Y lo ha logrado por apenas 37 segundos, 2:49:23 en meta. Es toda una hazaña teniendo en cuenta las condiciones en las que ha tenido que vivir los últimos meses, con un halo en la cabeza, con tornillos de titanio incrustados en su cráneo, y teniendo incluso que dormir sobre una silla. “El halo es como una máquina de tortura medieval“, dijo hace unos días.

La prueba ha sido ganada por el japonés Yuki Kawauchi por delante del keniata Geoffrey Kurai, actual campeón del mundo de la distancia.

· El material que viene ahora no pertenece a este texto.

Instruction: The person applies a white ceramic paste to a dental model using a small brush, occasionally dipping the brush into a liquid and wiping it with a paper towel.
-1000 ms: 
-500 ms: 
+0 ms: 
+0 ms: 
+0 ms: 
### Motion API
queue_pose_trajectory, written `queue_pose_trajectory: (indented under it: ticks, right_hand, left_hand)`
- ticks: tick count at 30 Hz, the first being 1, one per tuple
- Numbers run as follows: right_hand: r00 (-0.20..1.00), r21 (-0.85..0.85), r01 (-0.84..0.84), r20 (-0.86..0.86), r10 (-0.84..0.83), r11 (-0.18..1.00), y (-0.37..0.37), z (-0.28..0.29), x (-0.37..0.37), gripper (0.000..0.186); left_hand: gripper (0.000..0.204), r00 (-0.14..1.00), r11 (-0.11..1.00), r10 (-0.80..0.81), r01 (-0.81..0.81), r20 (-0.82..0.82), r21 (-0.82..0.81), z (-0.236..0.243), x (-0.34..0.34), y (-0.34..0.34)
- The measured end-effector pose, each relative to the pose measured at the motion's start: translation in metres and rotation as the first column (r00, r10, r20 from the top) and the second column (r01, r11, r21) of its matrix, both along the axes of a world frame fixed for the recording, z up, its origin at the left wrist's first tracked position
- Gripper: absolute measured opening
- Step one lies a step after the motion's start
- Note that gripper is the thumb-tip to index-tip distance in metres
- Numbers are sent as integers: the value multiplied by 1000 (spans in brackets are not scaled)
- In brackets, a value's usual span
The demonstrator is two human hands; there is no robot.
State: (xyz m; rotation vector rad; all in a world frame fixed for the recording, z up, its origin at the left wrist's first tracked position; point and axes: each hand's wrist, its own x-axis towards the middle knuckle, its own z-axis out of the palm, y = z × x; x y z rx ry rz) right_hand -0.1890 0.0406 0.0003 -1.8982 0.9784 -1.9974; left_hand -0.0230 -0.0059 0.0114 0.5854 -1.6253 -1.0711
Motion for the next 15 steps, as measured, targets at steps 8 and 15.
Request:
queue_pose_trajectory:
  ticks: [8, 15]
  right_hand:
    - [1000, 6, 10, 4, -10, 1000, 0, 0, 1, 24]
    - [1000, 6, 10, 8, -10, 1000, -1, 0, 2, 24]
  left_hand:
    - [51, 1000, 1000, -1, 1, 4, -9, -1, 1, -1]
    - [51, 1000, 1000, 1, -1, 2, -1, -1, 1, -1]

Hay que tener en cuenta, para darle más valor al tiempo marcado por Tim Don, que la prueba se ha disputado en unas condiciones climatológicas horrorosas: tres grados de temperatura, rachas de viento de hasta veinte kilómetros por hora y lluvia durante todo el recorrido.

La línea de salida del Maratón de Boston es la meta de seis meses y cinco días. Y la línea de llegada es el comienzo de los próximos seis meses“, escribía ayer en su cuenta de Instagram, en clara referencia a su intención de estar el próximo mes de octubre en Kona, tal como le comentó a nuestro compañero Miquel Morales en la última entrevista que pudimos mantener con él con la excusa de su fichaje por Zone3.